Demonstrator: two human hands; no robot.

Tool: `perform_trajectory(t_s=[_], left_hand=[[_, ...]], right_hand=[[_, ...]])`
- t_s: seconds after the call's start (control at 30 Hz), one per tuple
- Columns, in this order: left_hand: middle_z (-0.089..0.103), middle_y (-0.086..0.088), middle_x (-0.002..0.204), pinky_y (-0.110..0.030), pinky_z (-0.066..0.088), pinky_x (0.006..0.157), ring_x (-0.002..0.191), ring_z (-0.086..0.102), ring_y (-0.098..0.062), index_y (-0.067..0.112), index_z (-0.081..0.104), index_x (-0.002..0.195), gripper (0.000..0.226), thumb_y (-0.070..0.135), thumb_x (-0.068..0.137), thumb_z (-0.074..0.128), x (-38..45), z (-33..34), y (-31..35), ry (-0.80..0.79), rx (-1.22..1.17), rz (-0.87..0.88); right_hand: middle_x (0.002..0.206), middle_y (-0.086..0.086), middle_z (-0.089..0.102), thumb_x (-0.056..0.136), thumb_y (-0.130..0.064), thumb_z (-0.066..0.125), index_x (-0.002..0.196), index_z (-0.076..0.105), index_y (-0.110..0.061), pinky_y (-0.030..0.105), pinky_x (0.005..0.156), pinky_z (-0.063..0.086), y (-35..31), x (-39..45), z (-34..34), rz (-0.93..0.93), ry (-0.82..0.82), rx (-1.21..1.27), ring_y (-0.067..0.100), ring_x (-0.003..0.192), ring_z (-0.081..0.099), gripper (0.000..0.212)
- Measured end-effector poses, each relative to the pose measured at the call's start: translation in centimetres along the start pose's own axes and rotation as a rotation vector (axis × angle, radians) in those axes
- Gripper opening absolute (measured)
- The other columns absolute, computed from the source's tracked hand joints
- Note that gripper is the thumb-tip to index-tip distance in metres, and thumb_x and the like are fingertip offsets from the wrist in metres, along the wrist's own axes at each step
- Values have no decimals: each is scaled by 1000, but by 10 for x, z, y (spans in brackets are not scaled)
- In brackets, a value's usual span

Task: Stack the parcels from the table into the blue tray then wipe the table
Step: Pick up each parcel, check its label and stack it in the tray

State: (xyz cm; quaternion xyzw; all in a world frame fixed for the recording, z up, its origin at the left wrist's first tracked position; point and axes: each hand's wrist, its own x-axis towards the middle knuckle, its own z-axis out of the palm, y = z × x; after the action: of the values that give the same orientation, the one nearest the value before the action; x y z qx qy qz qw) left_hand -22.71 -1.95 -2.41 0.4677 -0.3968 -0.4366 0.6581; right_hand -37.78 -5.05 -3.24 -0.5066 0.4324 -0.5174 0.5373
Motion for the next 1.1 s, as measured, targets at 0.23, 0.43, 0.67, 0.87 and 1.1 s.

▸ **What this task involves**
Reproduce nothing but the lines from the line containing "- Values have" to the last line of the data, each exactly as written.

▸ **Expected answer**
- Values have no decimals: each is scaled by 1000, but by 10 for x, z, y (spans in brackets are not scaled)
- In brackets, a value's usual span

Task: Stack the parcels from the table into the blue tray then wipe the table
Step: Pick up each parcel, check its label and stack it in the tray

State: (xyz cm; quaternion xyzw; all in a world frame fixed for the recording, z up, its origin at the left wrist's first tracked position; point and axes: each hand's wrist, its own x-axis towards the middle knuckle, its own z-axis out of the palm, y = z × x; after the action: of the values that give the same orientation, the one nearest the value before the action; x y z qx qy qz qw) left_hand -22.71 -1.95 -2.41 0.4677 -0.3968 -0.4366 0.6581; right_hand -37.78 -5.05 -3.24 -0.5066 0.4324 -0.5174 0.5373
Motion for the next 1.1 s, as measured, targets at 0.23, 0.43, 0.67, 0.87 and 1.1 s.

The answer is now complete.